Uma amiga me contou hoje que sua mestruação está atrasada. Embora ela seja louca por crianças e tenha vocação clara para ser mãe, acha – e cada um sabe da sua vida – que ainda não chegou a hora. Ela tem a mesma idade que eu tinha quando engravidei da Marina. A diferença é que eu tomei a decisão de parar de tomar pílula dois anos antes, em condições nada favoráveis para colocar um bebê no mundo. Eu e o Fhabyo morávamos em Lisboa, numa pindaíba daquelas que pode faltar comida mas não falta cerveja na geladeira. Nosso apartamento em Portugal era lindo, com uma parede inteira envidraçada com vista para o Tejo.

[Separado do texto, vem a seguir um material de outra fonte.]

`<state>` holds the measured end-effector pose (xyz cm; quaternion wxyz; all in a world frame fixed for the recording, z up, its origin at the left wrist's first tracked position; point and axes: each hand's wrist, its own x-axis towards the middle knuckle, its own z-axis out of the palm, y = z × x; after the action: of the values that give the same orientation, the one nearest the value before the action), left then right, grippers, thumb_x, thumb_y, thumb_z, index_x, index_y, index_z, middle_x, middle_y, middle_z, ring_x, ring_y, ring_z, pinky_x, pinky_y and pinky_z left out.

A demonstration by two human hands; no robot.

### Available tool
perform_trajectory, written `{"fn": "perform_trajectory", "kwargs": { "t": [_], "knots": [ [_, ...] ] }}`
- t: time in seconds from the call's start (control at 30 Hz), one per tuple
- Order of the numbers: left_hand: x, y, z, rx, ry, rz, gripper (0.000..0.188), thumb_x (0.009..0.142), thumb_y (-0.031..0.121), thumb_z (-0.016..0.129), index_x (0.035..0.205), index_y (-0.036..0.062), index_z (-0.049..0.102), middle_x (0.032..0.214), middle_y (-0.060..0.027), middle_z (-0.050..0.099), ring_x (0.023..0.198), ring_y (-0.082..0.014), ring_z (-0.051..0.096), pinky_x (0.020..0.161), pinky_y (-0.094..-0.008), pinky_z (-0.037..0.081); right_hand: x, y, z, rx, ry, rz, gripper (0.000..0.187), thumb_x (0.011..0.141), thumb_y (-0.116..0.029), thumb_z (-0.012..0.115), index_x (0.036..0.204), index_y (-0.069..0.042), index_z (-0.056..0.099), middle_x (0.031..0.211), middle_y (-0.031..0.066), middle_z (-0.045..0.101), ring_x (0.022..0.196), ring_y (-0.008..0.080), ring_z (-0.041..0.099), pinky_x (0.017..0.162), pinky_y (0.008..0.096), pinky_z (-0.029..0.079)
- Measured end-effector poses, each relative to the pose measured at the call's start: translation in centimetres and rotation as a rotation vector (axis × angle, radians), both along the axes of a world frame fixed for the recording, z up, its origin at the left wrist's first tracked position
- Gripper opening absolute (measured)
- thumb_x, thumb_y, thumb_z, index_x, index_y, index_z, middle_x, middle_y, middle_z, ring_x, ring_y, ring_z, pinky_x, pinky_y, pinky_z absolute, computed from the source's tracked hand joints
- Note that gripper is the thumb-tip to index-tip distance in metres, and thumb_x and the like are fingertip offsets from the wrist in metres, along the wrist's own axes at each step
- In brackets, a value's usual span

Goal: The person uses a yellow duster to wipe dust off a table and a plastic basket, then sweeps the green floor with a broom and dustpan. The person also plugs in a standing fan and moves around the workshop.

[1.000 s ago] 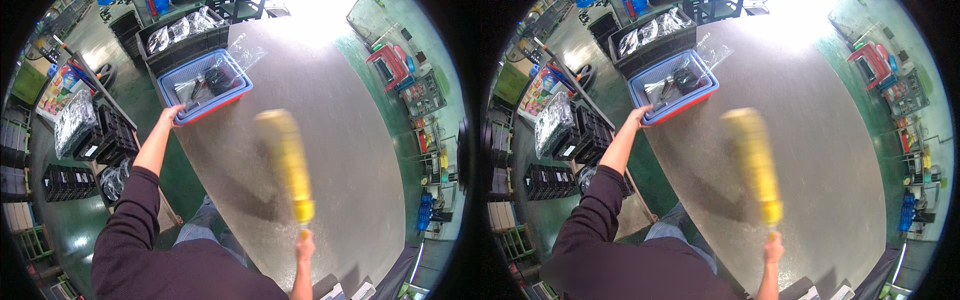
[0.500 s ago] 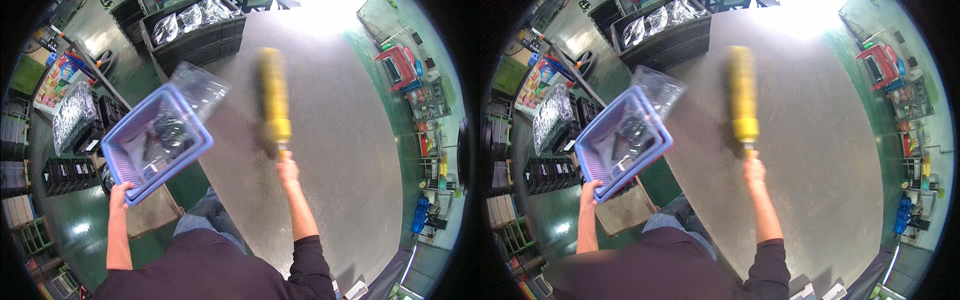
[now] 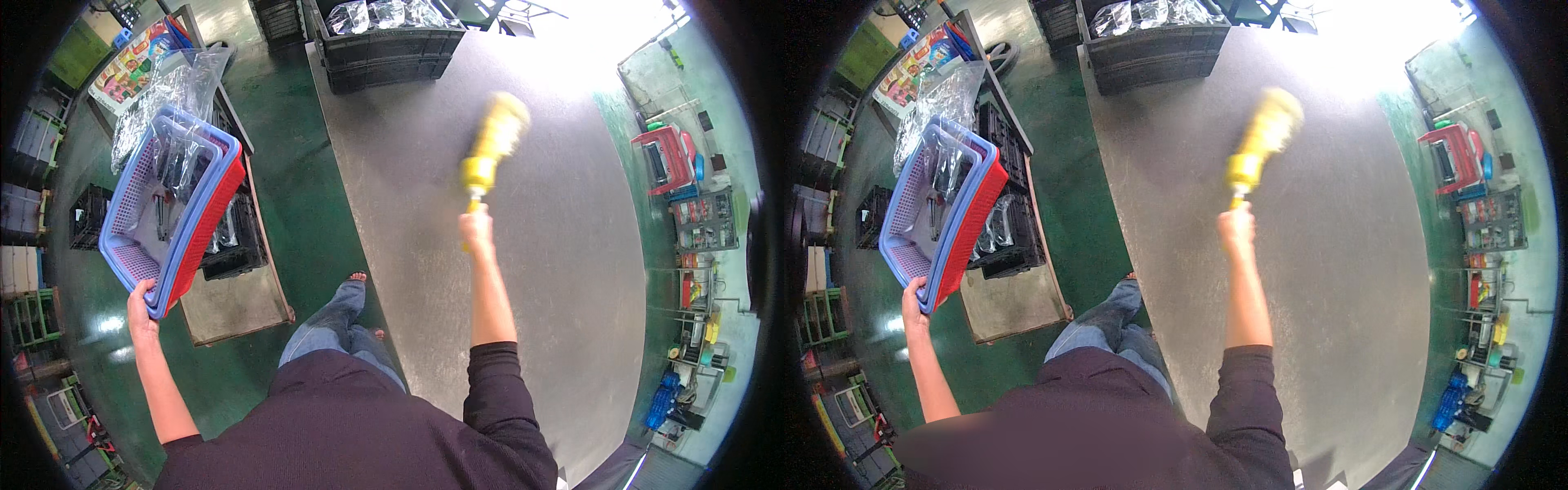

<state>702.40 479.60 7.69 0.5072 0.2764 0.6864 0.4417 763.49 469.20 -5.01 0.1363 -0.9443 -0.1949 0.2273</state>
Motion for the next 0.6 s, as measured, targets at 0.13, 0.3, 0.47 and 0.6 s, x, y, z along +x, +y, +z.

Mas era um estúdio, sala-quarto, cozinha e banheiro. Sem falar no aluguel, que consumia 85% da nossa renda mensal. Ou seja, nossa vida era uma delícia, mas vivíamos somente o presente, sem pensar no dia seguinte.

Um dia, ouvindo Manu Chao e fazendo faxina na sala (Mano Chao e faxina são como queijo e goiabada, nasceram um para o outro), decidi que era a hora. Terminei de limpar a casa, me arrumei, tomei um chá na livraria “Ler Devagar”, no Bairro Alto e fui até o trabalho do Fhabyo comunicar a decisão. Tão irresponsável e inconsequente como eu, ele adorou a idéia. Começamos então a sonhar com a Marina (nessa época eu já sabia que seria mãe de menina e que a primeira se chamaria Marina).

Voltamos para o Brasil, organizamos a nossa vida e nisso passaram-se dois anos. O bom de ser jovem é isso, a gente nem fica na neura com dois anos tentando engravidar. Em março de 2003, depois de um carnaval etílico na fazenda do Vicente, cheguei em Curitiba e resolvi ouvir os conselhos da Ju, que insistia para que eu fizesse um teste. Deu positivo o de farmácia. As 6h da manhã eu e o Fhabyo estávamos de plantão em frente ao laboratório para fazer o de sangue. As 5h da tarde a Vavá foi comigo buscar. Nascia nesse dia, 6 de março de 2003, a Fernanda-mãe.